Exercise prompt:
Aside from the pictures, copy the listing exactly.
----------
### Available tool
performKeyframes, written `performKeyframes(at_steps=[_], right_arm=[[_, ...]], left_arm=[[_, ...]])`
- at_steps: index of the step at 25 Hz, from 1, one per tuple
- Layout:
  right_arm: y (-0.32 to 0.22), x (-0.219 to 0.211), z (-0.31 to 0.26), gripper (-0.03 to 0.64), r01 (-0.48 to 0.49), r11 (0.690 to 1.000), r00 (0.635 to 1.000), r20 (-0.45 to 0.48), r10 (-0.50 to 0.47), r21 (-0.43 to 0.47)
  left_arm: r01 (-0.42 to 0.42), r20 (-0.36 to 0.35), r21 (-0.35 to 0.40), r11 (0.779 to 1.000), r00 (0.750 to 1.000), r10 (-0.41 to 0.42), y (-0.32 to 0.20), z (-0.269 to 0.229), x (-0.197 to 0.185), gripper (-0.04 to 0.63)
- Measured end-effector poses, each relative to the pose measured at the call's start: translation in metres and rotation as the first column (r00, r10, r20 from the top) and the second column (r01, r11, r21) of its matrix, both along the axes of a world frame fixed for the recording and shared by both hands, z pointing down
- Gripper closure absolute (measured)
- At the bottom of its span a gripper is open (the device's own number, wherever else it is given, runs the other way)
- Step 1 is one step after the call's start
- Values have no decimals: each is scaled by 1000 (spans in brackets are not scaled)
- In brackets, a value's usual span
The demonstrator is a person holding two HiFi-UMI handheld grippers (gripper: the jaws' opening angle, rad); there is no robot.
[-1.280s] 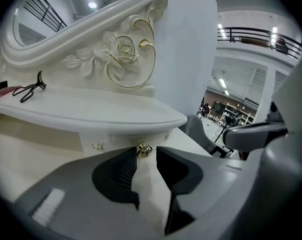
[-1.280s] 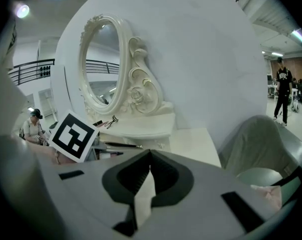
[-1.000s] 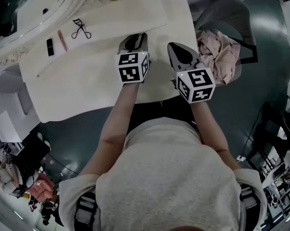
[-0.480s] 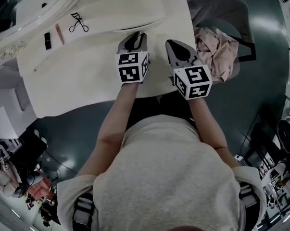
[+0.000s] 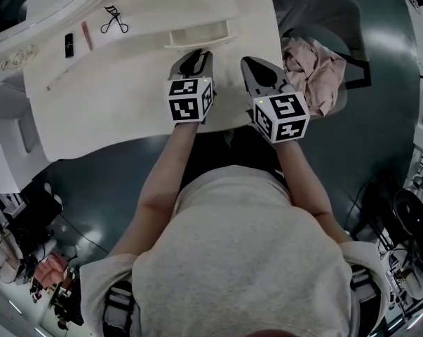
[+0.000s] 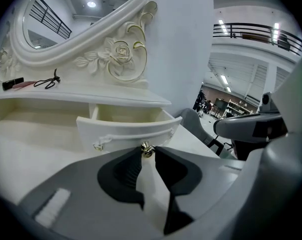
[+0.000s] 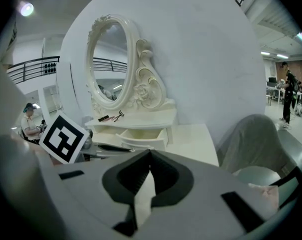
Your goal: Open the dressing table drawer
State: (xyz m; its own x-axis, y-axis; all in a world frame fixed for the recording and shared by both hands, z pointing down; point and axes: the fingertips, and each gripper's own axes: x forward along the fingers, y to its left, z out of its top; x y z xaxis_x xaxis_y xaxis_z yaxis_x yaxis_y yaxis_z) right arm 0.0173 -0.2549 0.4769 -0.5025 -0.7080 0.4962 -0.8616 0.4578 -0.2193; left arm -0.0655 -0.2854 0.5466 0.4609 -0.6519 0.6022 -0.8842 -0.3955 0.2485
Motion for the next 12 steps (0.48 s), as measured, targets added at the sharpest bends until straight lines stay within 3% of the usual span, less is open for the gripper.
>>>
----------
Result below:
### Available tool
performKeyframes, written `performKeyframes(at_steps=[_], right_arm=[[_, ...]], left_arm=[[_, ...]])`
- at_steps: index of the step at 25 Hz, from 1, one per tuple
- Layout:
  right_arm: y (-0.32 to 0.22), x (-0.219 to 0.211), z (-0.31 to 0.26), gripper (-0.03 to 0.64), r01 (-0.48 to 0.49), r11 (0.690 to 1.000), r00 (0.635 to 1.000), r20 (-0.45 to 0.48), r10 (-0.50 to 0.47), r21 (-0.43 to 0.47)
  left_arm: r01 (-0.42 to 0.42), r20 (-0.36 to 0.35), r21 (-0.35 to 0.40), r11 (0.779 to 1.000), r00 (0.750 to 1.000), r10 (-0.41 to 0.42), y (-0.32 to 0.20), z (-0.269 to 0.229), x (-0.197 to 0.185), gripper (-0.04 to 0.63)
- Measured end-effector poses, each relative to the pose measured at the call's start: translation in metres and rotation as the first column (r00, r10, r20 from the top) and the second column (r01, r11, r21) of its matrix, both along the axes of a world frame fixed for the recording and shared by both hands, z pointing down
- Gripper closure absolute (measured)
- At the bottom of its span a gripper is open (the device's own number, wherever else it is given, runs the other way)
- Step 1 is one step after the call's start
- Values have no decimals: each is scaled by 1000 (spans in brackets are not scaled)
- In brackets, a value's usual span
The demonstrator is a person holding two HiFi-UMI handheld grippers (gripper: the jaws' opening angle, rad); there is no robot.
[-1.280s] 
[-1.280s] 
[-1.000s] 
[-0.480s] 
[+0.000s] 
[+0.000s] 
[+0.000s] 
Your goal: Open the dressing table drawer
State: (xyz m; its own x-axis, y-axis; all in a world frame fixed for the recording and shared by both hands, z pointing down; point and axes: the fingertips, and each gripper's own axes: x forward along the fingers, y to its left, z out of its top; x y z xaxis_x xaxis_y xaxis_z yaxis_x yaxis_y yaxis_z) right arm 0.0173 -0.2549 0.4769 -0.5025 -0.7080 0.4962 -0.8616 0.4578 -0.2193; left arm -0.0655 -0.2854 0.5466 0.4609 -0.6519 0.6022 -0.8842 -0.3955 0.2485
Motion for the next 12 steps (0.48 s), as measured, targets added at the sharpest bends until straight lines stay within 3% of the usual span, less is open for the gripper.
>>>

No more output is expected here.